Fund Tied to Billionaire Robert Brockman Seeks Bankruptcy
A Bermuda fund linked to billionaire Robert Brockman has landed in U.S. bankruptcy court after the Internal Revenue Service said it may seize some of the fund’s assets at Vista Equity Partners to satisfy tax debts owed by Brockman, Bloomberg News reported. The bankruptcy filing by Point Investments Ltd. may frustrate IRS efforts to quickly collect $1.46 billion in taxes it’s seeking from Brockman, 80. Prosecutors separately charged him in the largest U.S. criminal tax-evasion case against an individual, alleging he dodged taxes on $2 billion in income.

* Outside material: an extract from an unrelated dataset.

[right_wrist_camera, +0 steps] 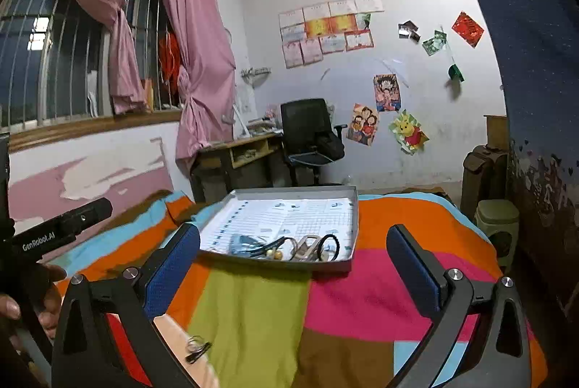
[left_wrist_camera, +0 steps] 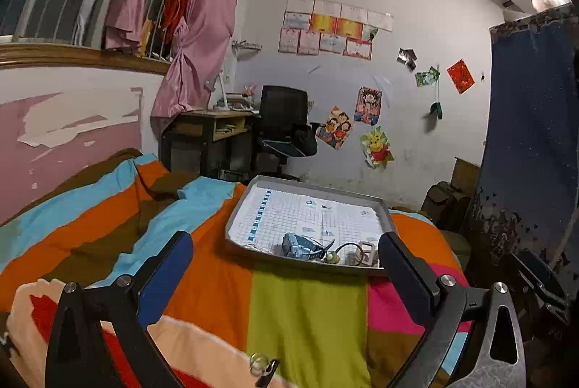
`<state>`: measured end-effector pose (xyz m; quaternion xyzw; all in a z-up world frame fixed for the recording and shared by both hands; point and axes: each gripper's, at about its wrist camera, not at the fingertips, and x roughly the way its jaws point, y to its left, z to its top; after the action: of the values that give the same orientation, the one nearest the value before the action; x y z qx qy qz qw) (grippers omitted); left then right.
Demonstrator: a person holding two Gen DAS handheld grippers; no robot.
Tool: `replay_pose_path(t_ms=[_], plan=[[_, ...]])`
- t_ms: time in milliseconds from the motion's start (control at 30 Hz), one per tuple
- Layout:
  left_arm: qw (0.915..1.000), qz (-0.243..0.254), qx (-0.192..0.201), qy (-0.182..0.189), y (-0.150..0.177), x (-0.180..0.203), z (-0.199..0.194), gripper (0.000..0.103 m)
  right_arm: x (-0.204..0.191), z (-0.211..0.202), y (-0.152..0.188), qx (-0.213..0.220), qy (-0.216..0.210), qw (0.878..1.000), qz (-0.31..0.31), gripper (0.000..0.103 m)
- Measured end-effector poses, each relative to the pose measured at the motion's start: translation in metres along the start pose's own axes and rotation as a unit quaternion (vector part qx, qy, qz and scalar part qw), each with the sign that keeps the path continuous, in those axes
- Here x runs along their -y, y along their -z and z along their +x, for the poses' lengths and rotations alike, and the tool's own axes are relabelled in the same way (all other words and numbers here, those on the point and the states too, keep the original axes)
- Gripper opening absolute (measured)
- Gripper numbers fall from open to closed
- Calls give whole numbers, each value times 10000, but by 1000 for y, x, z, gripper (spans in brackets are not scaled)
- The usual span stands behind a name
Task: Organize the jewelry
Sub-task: 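Withdraw both tools back over the red cord and rings on the bedspread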
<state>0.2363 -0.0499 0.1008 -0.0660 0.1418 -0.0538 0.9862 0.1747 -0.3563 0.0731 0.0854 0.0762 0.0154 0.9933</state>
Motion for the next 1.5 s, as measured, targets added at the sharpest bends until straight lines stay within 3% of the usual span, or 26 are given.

Bankruptcy Judge Invites Appellate Review of J&J Talc Case
Bankruptcy Judge Michael Kaplan said that a federal appeals court should weigh in as soon as possible on his ruling permitting Johnson & Johnson to move mass talc litigation to chapter 11, as the company and plaintiffs’ lawyers prepare for mediated settlement talks, WSJ Pro Bankruptcy reported. Judge Kaplan yesterday granted requests from talc injury claimants for an immediate appeal of his February ruling keeping their lawsuits against J&J frozen in chapter 11 proceedings. The judge allowed a J&J subsidiary to remain in chapter 11, likely aiding the company’s efforts to settle current and future claims linking its talc-based baby powder to cancer. Injury claimants argued that J&J’s strategy isn’t permitted by the bankruptcy code and have sought to overturn Judge Kaplan’s ruling. In it, he found the talc claimants as a whole were better off in chapter 11 than suing J&J the tort system. “The question of the proper venue to litigate mass tort cases has been brought to the forefront and has generated the interest…of policy makers, media, a few very nasty people on Twitter and the like,” Judge Kaplan said. At stake are the roughly 38,000 lawsuits as well as potential future liability tied to J&J’s talc-based products, which the company stopped selling in the U.S. and Canada in 2020. The company has denied that its talc caused cancer and said a bankruptcy filing is the best way to get compensation to the most claimants quickly. Judge Kaplan said that J&J’s strategy not only involves tens of thousands of injury claimants and “billions upon billions of dollars” but raises novel legal questions which have broader implications on how future mass torts are litigated and resolved. An appellate court could weigh in on the judge’s analysis of the benefits of the bankruptcy process over the civil trial system, a factor in his conclusion that J&J had a valid purpose in moving its talc liability into chapter 11, Judge Kaplan said. Read more.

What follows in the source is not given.